_What the task asks_
All lines from the one with "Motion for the" to the end of the data: return those exactly, and only those.
##########
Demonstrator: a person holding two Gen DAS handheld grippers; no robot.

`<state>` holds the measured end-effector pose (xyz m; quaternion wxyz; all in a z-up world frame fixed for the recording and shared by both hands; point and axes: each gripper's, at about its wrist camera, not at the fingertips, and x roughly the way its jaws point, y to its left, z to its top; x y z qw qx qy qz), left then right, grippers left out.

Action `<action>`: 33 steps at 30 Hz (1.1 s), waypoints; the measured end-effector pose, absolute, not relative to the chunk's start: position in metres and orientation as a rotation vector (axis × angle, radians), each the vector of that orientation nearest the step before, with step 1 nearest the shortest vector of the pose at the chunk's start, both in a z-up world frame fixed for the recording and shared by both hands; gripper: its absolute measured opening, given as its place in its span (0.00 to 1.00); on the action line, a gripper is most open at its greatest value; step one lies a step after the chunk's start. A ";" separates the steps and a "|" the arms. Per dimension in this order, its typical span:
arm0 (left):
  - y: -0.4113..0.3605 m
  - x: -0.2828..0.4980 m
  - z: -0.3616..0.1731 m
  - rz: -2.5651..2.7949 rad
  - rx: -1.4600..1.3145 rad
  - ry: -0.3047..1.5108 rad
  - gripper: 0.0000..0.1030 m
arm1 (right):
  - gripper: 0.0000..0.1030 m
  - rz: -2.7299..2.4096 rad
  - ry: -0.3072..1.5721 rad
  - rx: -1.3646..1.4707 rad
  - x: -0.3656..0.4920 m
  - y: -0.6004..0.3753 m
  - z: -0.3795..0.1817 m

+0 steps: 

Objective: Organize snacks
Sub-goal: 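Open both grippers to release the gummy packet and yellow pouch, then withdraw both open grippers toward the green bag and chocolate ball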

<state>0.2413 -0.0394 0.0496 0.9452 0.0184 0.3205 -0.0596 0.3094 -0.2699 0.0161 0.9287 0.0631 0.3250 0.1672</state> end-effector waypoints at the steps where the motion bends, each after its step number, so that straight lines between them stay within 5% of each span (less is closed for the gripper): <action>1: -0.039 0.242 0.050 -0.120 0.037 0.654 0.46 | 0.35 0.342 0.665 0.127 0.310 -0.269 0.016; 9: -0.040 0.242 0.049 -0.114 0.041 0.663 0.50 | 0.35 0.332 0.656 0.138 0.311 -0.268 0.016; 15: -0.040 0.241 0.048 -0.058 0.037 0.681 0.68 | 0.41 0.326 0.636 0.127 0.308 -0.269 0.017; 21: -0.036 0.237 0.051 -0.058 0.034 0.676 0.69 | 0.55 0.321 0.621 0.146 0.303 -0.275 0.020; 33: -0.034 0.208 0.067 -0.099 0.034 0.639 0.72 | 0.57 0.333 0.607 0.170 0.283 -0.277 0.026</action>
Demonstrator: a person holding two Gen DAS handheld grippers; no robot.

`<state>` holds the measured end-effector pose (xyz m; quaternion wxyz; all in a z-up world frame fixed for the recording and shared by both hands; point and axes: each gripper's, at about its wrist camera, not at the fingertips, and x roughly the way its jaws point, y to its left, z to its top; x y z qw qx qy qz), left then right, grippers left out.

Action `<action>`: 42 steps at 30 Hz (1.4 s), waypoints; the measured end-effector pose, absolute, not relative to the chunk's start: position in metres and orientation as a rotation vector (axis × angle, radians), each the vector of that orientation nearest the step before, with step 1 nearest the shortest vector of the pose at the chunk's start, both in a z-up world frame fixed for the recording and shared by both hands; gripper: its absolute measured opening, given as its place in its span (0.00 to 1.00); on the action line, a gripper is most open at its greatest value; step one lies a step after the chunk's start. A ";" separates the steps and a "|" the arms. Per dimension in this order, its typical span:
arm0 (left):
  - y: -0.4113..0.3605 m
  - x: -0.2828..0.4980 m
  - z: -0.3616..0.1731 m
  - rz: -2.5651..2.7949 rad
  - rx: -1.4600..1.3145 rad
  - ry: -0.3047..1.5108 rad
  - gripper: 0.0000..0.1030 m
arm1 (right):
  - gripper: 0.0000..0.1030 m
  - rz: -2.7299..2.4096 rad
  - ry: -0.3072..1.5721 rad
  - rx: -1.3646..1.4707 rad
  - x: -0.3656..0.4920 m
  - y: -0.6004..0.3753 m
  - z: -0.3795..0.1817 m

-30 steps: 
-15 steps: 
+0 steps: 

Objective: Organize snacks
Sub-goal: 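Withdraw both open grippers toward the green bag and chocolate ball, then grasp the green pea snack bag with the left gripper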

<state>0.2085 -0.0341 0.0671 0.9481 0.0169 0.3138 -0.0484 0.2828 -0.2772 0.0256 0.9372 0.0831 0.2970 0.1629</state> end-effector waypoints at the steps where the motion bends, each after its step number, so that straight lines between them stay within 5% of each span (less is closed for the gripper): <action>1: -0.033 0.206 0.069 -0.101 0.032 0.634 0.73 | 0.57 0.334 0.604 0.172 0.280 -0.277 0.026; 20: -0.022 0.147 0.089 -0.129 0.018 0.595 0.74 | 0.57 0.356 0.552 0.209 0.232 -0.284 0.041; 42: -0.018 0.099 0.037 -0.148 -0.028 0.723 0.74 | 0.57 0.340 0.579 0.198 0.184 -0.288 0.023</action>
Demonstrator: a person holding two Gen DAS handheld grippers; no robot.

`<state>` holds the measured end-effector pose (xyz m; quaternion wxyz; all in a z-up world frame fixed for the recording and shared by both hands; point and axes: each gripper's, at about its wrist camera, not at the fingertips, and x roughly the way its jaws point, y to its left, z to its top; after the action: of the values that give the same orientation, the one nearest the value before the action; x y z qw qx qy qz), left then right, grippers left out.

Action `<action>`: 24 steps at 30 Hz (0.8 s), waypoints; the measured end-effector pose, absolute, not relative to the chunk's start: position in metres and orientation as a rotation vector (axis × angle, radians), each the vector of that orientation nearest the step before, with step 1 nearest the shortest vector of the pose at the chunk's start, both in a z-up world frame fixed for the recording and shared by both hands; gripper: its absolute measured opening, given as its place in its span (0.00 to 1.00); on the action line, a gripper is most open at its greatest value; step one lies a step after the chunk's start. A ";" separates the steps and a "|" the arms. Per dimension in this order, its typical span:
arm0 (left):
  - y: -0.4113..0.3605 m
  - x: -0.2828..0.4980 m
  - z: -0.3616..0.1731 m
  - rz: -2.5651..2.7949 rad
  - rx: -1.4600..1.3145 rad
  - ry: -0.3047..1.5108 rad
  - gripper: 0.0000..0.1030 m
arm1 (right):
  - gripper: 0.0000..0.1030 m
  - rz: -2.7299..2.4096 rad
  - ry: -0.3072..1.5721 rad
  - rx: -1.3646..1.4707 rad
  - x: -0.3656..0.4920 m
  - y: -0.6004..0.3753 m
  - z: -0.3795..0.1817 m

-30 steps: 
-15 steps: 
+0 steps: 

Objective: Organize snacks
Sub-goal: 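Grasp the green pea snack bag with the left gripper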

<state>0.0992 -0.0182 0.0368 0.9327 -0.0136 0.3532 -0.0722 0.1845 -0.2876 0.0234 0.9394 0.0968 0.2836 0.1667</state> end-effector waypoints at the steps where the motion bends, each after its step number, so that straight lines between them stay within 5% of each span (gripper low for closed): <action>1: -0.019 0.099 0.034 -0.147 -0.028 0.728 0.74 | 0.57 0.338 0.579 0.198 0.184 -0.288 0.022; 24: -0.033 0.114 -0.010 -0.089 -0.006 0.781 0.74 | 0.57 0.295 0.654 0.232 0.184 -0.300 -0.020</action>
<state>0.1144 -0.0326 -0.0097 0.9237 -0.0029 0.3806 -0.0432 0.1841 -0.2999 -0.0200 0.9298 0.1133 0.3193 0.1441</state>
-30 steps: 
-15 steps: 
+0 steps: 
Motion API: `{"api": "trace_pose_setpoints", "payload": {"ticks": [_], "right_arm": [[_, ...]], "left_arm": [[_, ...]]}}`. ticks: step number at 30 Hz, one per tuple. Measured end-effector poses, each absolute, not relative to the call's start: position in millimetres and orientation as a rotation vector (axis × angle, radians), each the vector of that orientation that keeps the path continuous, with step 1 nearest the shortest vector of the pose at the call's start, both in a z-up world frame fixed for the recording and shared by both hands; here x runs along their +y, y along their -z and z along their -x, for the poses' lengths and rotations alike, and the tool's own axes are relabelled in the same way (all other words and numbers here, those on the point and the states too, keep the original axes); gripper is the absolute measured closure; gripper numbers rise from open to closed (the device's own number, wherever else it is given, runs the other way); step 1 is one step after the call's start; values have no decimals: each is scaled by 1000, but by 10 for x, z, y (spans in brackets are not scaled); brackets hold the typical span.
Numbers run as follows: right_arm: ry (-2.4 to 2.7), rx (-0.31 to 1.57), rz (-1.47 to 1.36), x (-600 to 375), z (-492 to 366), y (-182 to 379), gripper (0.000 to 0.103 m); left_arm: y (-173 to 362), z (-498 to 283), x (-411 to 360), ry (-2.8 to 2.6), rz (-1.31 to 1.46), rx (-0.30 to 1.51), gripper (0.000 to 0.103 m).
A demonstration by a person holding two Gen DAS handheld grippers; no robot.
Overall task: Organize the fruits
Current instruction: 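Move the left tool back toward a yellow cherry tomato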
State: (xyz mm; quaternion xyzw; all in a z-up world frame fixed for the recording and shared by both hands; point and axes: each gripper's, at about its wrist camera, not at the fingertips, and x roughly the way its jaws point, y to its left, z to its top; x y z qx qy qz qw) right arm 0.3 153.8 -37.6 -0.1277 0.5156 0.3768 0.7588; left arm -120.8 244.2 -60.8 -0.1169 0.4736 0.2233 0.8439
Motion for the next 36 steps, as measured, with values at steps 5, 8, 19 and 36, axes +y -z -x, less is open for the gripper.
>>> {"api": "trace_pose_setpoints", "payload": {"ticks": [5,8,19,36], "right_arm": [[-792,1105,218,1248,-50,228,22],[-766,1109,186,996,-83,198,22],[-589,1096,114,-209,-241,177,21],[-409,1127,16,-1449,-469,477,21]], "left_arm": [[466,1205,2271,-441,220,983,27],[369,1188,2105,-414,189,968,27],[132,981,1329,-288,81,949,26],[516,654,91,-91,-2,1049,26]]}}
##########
_Response area_
Motion for the next 36 steps, as measured, with values at steps 5, 8, 19 and 36, axes +y -z -x, less is open for the gripper.
>>> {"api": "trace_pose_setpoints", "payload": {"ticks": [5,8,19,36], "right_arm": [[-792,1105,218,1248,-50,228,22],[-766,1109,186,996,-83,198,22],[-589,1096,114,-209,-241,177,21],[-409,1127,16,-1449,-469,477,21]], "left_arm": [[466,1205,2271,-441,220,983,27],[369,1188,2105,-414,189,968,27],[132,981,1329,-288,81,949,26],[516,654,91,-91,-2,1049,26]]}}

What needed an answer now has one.